- Type: Armored combat vehicle
- Place of origin: Turkey

Production history
- Manufacturer: FNSS Defence Systems

Specifications
- Mass: 9 tonnes
- Crew: Maximum 5
- Engine: Min. 25 Hp/t Diesel Engin
- Suspension: torsion bar 350 mm
- Operational range: 600 km (370 mi)
- Maximum speed: 70 km/h (43 mph)

= LAWC-T =

The LAWC-T (short for Light Armored Weapon Carrier) platform was developed by FNSS Defence Systems. to meet the requirements for a new agile armored combat vehicle that can be configured to meet many different mission requirements such as: anti-armor, fire support and reconnaissance roles. The vehicle can be fitted with a variety of turrets/weapon stations as well as Anti Armor (ATGM) turrets mounting a variety of missiles. The vehicle is capable of missions such as Reconnaissance and Surveillance. It can be integrated with elevated platforms fitted with Thermal Imagers, Long Range CCD cameras and Laser Rangefinders.

==Layout==
The power pack is located at the rear of the platform enabling the driver and commander to sit side by side in the front providing a very high level of local situation awareness and high field of view with the help of eight frontal periscopes. The rear power pack configuration also enables a low thermal and noise signature.

==Crew accommodation==
LAWC-T in the anti-armor role has a maximum crew of five. The crew enters and leaves via a clam-shell type door at the rear, two side doors and through the wide commander and driver hatches at the front.

==Powertrain==
The vehicle has a 4-stroke diesel engine satisfying a minimum power-to-weight ratio of 25 hp/ton. Suspension is of the torsion bar type with either side having five dual road wheels, drive sprocket at the front, and idler at the rear and three shock absorbers on each side. The vehicle can be equipped with either conventional T130 or T150 tracks or rubber band tracks. Steering is of the hydro-static type.

==Armor==
LAWC-T has a ballistic protection of NATO STANAG 4569 Level 4, providing immunity against 14.5mm heavy machine gun ammunition. The well-sloped glacis plate and the vertical hull sides allow additional armor to be fitted if required.
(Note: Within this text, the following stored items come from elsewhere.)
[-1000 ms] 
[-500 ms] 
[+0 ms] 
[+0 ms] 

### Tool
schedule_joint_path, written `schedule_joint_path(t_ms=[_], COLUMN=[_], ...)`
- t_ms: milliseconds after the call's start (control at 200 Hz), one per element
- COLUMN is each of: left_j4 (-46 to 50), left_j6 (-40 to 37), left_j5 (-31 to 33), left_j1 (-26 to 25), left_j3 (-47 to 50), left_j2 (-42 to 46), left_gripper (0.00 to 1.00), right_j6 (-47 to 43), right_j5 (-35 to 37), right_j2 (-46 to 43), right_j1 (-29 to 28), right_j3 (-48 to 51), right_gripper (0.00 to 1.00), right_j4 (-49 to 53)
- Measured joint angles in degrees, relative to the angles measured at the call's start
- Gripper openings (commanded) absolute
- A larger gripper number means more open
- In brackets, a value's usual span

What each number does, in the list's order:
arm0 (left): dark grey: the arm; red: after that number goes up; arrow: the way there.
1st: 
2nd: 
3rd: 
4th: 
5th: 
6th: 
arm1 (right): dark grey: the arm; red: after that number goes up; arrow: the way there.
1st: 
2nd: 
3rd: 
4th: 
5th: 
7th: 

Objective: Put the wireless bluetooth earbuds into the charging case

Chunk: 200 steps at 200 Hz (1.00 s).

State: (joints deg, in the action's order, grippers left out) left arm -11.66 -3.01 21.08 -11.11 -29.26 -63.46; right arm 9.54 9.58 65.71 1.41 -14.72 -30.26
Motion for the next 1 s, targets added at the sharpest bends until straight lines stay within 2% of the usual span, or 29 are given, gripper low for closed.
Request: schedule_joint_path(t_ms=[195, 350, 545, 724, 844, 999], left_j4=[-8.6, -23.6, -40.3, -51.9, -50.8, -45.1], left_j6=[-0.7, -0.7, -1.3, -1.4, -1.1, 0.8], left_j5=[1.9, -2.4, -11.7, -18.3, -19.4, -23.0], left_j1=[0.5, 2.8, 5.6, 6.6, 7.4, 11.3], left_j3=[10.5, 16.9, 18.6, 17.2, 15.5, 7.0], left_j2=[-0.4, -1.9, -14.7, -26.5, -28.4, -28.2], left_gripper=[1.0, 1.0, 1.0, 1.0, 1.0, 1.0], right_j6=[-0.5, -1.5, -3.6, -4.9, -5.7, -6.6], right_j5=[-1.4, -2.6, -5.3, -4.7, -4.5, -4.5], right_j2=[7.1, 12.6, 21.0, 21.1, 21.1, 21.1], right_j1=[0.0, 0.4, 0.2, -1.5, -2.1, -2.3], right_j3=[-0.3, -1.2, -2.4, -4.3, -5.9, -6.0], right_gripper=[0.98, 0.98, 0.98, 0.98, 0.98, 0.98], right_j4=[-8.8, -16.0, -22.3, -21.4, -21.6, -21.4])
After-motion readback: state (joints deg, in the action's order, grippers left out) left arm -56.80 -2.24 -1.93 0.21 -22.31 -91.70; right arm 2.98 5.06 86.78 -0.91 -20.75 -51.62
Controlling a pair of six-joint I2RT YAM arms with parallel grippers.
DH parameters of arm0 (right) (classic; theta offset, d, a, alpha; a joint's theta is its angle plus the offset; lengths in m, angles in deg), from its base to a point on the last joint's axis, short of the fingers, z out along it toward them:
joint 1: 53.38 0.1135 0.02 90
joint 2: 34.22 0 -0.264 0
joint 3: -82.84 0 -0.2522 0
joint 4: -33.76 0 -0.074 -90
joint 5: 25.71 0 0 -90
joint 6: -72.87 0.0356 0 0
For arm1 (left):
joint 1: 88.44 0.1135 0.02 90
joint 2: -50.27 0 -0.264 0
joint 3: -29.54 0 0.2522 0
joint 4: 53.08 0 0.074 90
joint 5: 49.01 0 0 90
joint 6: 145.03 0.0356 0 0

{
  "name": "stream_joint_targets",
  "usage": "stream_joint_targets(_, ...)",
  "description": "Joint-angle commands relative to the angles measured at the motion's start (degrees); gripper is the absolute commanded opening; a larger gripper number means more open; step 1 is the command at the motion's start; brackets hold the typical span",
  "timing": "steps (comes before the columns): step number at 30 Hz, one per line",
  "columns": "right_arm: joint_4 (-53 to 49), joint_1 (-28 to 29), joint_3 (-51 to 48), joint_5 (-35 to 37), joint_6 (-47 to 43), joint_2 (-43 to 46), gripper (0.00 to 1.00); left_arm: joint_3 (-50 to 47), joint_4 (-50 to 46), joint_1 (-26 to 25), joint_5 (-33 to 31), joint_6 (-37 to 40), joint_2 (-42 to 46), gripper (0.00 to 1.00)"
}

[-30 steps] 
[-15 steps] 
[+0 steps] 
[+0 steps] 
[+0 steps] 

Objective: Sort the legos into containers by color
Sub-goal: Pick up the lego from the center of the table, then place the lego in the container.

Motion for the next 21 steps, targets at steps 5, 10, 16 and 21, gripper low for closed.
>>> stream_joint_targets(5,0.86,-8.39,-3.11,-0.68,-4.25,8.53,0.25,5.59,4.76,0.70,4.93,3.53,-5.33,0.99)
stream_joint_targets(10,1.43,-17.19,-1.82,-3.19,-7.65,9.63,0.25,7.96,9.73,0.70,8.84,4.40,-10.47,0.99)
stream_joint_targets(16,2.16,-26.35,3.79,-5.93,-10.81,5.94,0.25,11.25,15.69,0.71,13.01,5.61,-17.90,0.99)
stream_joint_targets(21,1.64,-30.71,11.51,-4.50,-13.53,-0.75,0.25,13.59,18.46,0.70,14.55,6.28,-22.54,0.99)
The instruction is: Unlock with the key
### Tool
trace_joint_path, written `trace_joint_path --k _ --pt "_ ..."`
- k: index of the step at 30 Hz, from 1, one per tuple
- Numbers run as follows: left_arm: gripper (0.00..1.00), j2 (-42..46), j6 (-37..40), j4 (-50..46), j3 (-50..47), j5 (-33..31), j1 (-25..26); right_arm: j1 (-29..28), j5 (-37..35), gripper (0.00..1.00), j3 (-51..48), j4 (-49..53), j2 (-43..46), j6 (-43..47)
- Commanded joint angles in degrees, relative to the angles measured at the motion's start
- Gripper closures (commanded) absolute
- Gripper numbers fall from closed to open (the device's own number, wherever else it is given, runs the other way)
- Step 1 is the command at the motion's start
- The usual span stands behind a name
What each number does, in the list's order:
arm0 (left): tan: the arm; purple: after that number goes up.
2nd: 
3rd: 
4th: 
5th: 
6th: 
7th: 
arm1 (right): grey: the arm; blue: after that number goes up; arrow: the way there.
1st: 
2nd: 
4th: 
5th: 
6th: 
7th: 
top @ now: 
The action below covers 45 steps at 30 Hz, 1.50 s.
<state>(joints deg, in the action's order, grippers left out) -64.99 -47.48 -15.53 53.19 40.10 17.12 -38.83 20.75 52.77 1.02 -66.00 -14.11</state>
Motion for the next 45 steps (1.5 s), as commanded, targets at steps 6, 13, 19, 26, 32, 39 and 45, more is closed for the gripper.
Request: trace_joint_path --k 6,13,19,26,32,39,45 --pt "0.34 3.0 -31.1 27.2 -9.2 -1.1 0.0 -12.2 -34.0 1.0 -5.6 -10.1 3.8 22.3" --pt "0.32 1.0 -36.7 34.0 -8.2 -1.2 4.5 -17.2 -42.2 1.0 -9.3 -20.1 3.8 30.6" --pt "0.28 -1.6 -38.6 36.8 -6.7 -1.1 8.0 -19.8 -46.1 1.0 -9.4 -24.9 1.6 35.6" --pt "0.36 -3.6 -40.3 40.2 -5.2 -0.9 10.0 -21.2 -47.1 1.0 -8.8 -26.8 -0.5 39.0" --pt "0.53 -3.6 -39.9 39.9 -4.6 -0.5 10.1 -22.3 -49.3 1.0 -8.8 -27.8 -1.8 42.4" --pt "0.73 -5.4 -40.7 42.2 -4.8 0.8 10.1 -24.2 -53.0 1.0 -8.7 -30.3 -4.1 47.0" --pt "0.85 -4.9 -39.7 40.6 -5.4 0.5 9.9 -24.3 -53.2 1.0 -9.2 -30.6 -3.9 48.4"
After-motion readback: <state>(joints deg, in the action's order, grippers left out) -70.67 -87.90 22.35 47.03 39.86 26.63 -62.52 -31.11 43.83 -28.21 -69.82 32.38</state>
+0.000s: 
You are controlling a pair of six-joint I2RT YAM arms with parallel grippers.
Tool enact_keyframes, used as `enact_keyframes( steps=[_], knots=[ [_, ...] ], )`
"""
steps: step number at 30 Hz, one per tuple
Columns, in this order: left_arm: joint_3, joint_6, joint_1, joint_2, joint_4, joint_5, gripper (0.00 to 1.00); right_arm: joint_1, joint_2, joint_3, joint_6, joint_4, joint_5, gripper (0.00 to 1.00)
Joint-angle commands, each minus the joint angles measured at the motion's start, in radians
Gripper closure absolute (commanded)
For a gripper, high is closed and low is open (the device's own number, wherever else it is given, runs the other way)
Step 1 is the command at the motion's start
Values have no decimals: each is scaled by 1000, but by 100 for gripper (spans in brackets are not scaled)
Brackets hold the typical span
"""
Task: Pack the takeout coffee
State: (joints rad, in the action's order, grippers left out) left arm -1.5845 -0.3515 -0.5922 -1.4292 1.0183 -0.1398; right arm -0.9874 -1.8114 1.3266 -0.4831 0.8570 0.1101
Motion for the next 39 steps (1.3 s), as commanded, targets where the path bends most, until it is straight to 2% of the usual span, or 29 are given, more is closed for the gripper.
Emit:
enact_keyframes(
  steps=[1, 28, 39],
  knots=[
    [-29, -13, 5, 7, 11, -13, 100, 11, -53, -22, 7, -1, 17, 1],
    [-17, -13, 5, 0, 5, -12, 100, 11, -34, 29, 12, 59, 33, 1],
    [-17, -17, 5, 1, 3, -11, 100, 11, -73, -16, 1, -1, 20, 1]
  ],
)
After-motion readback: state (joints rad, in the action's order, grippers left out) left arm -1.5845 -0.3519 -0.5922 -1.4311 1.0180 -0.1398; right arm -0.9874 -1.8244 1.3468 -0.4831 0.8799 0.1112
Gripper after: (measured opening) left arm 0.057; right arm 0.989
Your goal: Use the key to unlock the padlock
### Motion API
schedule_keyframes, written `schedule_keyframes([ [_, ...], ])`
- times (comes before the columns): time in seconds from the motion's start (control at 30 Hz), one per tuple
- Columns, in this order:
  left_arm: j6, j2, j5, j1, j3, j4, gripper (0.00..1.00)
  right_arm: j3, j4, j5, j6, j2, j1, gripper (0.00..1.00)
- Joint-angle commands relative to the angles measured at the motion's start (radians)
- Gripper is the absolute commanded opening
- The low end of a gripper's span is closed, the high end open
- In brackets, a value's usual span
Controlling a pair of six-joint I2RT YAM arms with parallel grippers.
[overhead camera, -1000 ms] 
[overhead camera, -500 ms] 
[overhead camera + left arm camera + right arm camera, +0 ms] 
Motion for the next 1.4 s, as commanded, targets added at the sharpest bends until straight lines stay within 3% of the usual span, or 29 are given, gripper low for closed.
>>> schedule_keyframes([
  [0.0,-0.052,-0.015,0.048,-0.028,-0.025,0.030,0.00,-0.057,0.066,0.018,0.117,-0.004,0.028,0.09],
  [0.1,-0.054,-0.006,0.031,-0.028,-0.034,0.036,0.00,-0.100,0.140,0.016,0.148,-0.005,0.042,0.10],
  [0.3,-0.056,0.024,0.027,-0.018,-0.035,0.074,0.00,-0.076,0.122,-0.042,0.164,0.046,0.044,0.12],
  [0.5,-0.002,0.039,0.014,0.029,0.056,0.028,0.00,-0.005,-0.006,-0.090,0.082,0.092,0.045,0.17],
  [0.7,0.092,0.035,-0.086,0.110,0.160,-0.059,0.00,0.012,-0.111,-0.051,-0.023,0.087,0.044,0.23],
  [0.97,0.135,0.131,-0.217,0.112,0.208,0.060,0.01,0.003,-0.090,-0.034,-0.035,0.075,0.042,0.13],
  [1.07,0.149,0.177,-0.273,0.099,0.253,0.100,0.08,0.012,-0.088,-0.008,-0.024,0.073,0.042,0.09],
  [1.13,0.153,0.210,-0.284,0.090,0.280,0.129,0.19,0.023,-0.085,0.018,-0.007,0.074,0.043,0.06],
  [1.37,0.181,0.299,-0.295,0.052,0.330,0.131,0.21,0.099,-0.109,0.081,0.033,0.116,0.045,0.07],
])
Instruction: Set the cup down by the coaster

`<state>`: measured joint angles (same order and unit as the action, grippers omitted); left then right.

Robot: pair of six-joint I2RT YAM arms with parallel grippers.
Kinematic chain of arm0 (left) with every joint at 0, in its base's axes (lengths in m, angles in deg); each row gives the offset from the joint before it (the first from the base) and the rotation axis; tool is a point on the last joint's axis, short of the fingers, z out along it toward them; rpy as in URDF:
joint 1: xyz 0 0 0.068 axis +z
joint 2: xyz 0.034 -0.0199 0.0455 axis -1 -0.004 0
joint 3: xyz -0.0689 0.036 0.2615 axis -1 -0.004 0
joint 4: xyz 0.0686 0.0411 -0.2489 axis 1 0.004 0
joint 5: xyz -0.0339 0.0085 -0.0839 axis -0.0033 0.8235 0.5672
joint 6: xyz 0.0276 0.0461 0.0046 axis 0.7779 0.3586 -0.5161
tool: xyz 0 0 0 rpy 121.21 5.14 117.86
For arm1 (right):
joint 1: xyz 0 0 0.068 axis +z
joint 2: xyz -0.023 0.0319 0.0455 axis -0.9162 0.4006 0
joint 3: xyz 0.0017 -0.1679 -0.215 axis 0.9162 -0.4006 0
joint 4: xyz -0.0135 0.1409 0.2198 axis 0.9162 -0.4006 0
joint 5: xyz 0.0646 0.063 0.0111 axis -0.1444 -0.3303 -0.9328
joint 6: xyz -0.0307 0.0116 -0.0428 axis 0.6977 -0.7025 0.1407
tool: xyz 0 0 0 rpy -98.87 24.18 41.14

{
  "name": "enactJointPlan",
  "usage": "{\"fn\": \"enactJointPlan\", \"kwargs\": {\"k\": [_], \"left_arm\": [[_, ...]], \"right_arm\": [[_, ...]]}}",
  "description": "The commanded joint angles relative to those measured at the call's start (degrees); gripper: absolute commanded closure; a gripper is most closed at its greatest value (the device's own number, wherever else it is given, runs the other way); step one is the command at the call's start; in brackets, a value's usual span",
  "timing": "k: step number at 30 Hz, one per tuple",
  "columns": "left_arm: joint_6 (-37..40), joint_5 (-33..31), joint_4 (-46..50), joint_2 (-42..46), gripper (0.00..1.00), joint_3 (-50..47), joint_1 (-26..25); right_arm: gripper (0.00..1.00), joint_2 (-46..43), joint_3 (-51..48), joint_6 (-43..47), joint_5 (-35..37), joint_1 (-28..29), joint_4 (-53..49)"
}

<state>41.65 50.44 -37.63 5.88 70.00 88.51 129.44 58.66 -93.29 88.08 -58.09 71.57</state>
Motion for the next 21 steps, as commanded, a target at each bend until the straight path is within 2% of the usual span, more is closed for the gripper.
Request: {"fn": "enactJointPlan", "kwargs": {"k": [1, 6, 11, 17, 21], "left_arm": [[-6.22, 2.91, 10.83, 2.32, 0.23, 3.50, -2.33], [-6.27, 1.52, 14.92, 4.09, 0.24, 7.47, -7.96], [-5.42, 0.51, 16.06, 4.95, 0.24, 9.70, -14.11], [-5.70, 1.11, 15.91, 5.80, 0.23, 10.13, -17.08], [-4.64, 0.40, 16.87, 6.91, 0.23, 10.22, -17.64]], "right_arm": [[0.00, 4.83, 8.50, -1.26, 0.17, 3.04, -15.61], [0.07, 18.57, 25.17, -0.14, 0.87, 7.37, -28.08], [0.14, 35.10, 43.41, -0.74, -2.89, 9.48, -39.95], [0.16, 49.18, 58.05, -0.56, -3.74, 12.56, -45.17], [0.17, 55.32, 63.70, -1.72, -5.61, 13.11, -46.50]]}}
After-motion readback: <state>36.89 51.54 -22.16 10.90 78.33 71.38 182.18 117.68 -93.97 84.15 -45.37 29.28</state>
The Standard mine protection meets STANAG 4569 Level 3a.

==Cameras==
The vehicle is configured with all-around thermal/day cameras for driving and providing situational awareness to commander and driver. A modern open architecture system enables different electronic subsystems integration and allows future upgrades to be applied.

==Performance==
LAWC-T platform has a high degree of mobility allowing the vehicle to keep pace with latest main battle tanks both on-road and cross country conditions.

==Deployability==
The vehicle is deployable by C-130 aircraft as well as railway and sea transport vessels.